The government squandered its early lead in the pandemic, converting it into one of permanent crisis, according to a new report from MPs
"It would appear that Sage, Cobra, Public Health England and other bodies repeatedly dismissed the precautionary principle in favour of not taking decisive action until definitive evidence emerged and could be signed off as the truth." Trish Greenhalgh, professor of primary health care at the University of Oxford
The UK’s handling of the early days of the Covid-19 pandemic was one of the “most important public health failures the United Kingdom has ever experienced,” a report by MPs has found.
“Coronavirus: lessons learned to date,” a joint report from the Commons science and technology committee and the health and social care committee, says that the “fatalistic” approach of both ministers and scientists exacerbated the death toll.
The report draws on testimony from more than 50 witnesses, including the former health secretary Matt Hancock, the government’s chief scientific and medical advisers, and individuals involved in the vaccine taskforce and NHS Test and Trace.
Although the UK was one of the first countries to develop a test for Covid in January 2020, it “squandered” its lead, and “converted it into one of permanent crisis,” the report says.
The decision to stop community testing early in the pandemic was a “serious mistake,” it finds. “A country with a world-class expertise in data analysis should not have faced the biggest health crisis in a hundred years with virtually no data to analyse. This problem was compounded by a failure of national public bodies involved in the response to share such data as was available with each other, including between national and local government.”
The prime minister’s decision to delay ordering a complete lockdown until 23 March 2020 comes in for particular criticism: “This slow and gradualist approach was not inadvertent, nor did it reflect bureaucratic delay or disagreement between ministers and their advisers. It was a deliberate policy – proposed by official scientific advisers and adopted by the governments of all of the nations of the UK.”
Another problem in the early days was that the response was “too narrowly and inflexibly based on a flu model which failed to learn the lessons from SARS, MERS and Ebola”. As a result, although the UK’s pandemic planning had been globally acclaimed, it performed less well than other countries at the point when it was needed.
The report is highly critical of the government’s failure to recognise the “significant risks” to the social care sector. It notes that the “lack of priority attached to social care during the initial phase of the pandemic was illustrative of a longstanding failure to afford social care the same attention as the NHS. The rapid discharge of people from hospitals into care homes without adequate testing or rigorous isolation was indicative of the disparity.”

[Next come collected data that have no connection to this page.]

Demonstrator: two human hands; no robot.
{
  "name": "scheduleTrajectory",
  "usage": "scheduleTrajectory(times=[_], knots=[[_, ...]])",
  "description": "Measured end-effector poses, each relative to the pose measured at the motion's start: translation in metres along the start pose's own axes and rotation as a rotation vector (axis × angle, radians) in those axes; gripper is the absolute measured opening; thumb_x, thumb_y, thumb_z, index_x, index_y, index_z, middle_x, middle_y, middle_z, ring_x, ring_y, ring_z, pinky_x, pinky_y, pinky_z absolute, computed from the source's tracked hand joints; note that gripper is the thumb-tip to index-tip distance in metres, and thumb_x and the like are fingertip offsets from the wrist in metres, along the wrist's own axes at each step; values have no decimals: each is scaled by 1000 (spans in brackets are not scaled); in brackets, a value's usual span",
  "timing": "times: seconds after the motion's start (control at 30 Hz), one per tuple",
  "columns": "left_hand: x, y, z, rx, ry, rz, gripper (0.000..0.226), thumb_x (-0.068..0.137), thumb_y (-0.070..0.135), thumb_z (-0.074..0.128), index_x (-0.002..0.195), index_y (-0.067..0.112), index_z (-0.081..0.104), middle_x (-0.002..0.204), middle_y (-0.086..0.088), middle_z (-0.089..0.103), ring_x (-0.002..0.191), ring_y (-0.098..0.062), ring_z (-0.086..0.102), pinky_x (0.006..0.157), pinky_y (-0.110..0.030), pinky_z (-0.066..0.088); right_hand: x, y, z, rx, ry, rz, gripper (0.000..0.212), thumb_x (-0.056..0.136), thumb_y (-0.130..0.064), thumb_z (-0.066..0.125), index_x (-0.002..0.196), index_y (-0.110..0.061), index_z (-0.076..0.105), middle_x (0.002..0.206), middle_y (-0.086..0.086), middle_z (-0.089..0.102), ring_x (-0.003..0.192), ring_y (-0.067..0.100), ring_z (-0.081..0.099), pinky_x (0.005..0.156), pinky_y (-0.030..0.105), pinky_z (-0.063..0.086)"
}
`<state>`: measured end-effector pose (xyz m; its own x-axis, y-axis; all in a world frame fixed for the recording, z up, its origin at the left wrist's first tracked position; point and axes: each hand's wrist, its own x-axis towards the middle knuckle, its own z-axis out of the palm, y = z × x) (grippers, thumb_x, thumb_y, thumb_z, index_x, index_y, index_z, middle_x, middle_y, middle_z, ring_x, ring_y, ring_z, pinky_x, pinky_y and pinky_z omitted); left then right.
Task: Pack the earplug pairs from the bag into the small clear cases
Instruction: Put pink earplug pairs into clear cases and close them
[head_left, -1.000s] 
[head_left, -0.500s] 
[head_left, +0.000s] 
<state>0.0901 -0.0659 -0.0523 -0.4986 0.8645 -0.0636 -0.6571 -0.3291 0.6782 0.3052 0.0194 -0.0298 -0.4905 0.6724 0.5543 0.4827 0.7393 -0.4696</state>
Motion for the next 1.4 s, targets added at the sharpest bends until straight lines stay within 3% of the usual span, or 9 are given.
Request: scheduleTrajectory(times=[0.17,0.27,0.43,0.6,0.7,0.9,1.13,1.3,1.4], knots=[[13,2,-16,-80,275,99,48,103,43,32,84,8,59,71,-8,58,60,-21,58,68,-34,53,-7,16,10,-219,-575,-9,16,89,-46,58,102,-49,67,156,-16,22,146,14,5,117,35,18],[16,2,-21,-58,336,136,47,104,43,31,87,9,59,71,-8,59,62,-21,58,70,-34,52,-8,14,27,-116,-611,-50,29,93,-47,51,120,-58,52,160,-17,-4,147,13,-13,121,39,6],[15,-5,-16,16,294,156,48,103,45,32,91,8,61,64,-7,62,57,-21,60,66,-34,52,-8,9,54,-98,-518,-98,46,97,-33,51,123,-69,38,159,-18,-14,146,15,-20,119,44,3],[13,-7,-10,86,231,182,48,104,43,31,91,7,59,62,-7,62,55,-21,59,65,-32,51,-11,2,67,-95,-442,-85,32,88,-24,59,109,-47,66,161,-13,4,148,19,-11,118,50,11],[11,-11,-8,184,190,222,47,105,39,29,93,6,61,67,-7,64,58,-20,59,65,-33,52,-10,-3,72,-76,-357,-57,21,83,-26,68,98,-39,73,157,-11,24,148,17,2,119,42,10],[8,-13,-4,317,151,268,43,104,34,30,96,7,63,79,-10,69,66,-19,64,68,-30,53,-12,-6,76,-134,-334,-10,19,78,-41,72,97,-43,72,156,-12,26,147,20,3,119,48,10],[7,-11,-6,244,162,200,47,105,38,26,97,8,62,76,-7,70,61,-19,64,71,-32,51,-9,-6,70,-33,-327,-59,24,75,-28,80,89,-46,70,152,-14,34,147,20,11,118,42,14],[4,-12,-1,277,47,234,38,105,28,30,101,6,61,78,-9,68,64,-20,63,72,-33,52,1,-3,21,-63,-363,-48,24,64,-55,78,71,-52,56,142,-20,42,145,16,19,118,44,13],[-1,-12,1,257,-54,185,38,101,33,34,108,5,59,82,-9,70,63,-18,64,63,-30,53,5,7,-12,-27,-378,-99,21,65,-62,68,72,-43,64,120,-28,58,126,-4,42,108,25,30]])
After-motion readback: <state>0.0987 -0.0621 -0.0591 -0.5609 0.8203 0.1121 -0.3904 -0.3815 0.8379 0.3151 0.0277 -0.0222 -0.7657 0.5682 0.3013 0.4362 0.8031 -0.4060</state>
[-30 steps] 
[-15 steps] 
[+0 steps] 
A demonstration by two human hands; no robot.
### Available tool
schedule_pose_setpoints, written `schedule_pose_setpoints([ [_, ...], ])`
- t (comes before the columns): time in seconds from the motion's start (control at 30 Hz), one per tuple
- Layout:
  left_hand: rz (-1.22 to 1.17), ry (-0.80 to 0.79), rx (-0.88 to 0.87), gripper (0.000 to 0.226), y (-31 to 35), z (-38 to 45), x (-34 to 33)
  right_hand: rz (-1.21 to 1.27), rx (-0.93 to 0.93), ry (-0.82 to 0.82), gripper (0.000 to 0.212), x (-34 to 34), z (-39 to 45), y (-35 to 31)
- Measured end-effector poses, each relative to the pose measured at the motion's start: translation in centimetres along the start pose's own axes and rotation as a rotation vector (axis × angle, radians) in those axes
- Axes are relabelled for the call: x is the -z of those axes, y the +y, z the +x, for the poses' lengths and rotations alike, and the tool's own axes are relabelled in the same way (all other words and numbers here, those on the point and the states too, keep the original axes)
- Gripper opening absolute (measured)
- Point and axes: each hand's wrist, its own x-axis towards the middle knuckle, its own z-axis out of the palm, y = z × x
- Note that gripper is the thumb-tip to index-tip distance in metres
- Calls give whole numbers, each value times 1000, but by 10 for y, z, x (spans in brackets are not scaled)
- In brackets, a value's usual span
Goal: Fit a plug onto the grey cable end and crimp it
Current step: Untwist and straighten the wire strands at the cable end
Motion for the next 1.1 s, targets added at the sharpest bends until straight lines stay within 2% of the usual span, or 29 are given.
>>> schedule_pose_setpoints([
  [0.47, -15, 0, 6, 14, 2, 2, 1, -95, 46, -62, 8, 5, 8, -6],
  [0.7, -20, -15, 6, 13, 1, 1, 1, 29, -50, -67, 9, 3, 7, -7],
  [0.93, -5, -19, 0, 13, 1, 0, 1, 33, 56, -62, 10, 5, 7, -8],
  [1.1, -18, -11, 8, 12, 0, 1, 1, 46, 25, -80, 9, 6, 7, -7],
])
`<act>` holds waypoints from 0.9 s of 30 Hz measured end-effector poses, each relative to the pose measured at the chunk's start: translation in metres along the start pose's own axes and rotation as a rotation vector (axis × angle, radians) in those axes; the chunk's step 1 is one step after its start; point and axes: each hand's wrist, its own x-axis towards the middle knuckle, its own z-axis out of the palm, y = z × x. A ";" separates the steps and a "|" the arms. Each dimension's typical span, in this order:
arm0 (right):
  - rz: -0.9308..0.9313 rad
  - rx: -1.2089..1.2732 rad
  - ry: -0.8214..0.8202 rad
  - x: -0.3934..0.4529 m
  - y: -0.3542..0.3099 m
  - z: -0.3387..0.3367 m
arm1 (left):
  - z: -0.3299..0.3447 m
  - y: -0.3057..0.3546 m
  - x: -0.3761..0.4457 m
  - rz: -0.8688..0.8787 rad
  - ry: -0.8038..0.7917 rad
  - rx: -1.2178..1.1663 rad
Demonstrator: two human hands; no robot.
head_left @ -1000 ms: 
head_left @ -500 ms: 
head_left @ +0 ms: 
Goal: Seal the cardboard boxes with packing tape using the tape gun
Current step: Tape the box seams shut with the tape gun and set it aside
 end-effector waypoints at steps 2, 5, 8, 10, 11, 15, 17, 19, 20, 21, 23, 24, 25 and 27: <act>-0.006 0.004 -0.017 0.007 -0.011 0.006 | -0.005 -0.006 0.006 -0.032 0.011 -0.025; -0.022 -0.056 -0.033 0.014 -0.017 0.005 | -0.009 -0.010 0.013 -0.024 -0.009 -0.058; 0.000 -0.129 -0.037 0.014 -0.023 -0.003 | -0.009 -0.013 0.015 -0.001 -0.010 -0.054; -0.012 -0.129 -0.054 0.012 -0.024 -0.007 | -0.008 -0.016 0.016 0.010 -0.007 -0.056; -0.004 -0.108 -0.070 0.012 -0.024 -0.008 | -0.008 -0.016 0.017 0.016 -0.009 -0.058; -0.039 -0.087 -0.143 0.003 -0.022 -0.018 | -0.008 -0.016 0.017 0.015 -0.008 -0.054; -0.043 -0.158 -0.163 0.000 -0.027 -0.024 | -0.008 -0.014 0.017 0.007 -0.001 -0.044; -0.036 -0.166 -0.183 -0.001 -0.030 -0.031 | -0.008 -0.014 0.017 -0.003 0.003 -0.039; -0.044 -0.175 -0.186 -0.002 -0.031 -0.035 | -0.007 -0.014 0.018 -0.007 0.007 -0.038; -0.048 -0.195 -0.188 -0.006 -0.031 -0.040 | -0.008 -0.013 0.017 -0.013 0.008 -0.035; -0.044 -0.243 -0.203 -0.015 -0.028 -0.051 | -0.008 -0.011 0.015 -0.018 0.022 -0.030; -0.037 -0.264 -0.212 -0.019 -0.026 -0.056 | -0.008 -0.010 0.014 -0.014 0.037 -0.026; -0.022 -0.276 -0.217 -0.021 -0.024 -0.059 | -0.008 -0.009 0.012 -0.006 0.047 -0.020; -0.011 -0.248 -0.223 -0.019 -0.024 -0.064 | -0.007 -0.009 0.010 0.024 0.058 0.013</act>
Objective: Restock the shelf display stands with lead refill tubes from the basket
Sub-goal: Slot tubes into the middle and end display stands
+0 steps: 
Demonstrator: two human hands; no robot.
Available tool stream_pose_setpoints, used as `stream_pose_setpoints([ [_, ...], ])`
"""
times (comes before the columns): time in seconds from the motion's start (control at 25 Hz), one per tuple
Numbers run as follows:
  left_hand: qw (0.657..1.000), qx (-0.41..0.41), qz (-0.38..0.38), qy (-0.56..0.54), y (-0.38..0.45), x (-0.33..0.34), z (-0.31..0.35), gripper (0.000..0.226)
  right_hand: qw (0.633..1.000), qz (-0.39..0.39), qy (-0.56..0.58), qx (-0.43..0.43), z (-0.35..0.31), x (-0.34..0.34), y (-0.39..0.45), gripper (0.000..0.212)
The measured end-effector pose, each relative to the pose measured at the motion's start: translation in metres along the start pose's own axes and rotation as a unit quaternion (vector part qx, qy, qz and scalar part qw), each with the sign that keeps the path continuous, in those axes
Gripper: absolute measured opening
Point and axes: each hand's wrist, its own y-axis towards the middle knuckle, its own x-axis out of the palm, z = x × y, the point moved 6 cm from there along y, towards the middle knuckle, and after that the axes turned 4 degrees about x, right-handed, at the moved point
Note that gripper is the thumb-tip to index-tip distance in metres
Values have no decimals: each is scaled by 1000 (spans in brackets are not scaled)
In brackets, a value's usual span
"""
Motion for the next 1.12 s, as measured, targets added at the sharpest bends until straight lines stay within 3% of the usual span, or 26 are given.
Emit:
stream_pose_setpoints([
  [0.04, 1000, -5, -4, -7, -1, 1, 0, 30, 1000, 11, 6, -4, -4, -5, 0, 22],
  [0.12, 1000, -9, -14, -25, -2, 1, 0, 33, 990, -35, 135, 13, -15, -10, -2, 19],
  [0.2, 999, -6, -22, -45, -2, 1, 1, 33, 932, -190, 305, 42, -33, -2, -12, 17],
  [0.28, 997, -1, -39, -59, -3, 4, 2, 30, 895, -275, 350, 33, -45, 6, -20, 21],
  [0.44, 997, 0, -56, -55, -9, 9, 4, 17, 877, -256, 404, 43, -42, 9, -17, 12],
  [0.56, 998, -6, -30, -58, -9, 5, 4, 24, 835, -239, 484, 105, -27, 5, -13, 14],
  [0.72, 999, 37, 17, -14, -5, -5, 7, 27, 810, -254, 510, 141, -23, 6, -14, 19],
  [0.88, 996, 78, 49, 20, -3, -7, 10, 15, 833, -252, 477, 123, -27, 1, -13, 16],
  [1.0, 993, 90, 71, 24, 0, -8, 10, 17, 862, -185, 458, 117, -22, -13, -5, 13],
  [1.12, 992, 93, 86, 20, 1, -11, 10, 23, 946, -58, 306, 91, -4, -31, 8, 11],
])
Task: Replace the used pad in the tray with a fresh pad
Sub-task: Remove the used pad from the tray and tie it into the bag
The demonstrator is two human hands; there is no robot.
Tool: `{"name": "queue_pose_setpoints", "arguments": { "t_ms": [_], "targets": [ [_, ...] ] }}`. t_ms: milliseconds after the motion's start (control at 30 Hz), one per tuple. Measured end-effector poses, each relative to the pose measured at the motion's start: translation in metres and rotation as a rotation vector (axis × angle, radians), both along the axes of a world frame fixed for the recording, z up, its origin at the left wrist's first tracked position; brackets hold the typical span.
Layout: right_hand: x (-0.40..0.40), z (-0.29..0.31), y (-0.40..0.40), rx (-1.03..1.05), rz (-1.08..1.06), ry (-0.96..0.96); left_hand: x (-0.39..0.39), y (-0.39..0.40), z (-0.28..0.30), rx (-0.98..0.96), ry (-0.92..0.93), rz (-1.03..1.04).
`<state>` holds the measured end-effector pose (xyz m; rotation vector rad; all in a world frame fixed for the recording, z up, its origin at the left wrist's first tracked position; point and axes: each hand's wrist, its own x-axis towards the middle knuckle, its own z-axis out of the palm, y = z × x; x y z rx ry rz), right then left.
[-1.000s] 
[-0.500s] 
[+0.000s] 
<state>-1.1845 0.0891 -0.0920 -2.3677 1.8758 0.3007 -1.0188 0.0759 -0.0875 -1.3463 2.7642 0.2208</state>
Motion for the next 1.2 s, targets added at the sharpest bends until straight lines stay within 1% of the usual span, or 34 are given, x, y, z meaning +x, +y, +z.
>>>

The report does have praise for some aspects of the handling of the pandemic. It says that it was a “remarkable achievement for the NHS to expand ventilator and intensive care capacity, including through the establishment of Nightingale hospitals and the ventilator challenge.” The majority of Covid-19 patients with a clinical need for hospital care received it, it notes. However, it adds that “the price paid to deliver this was significant interruption to NHS core services including in areas like cancer which are time critical.”
The vaccination programme too has been “one of the most effective initiatives in the history of UK science and public administration… Millions of lives will ultimately be saved as a result of the global vaccine effort in which the UK has played a leading part.”
Trish Greenhalgh, professor of primary health care at the University of Oxford said: “It would appear that Sage, Cobra, Public Health England and other bodies repeatedly dismissed the precautionary principle in favour of not taking decisive action until definitive evidence emerged and could be signed off as the truth.”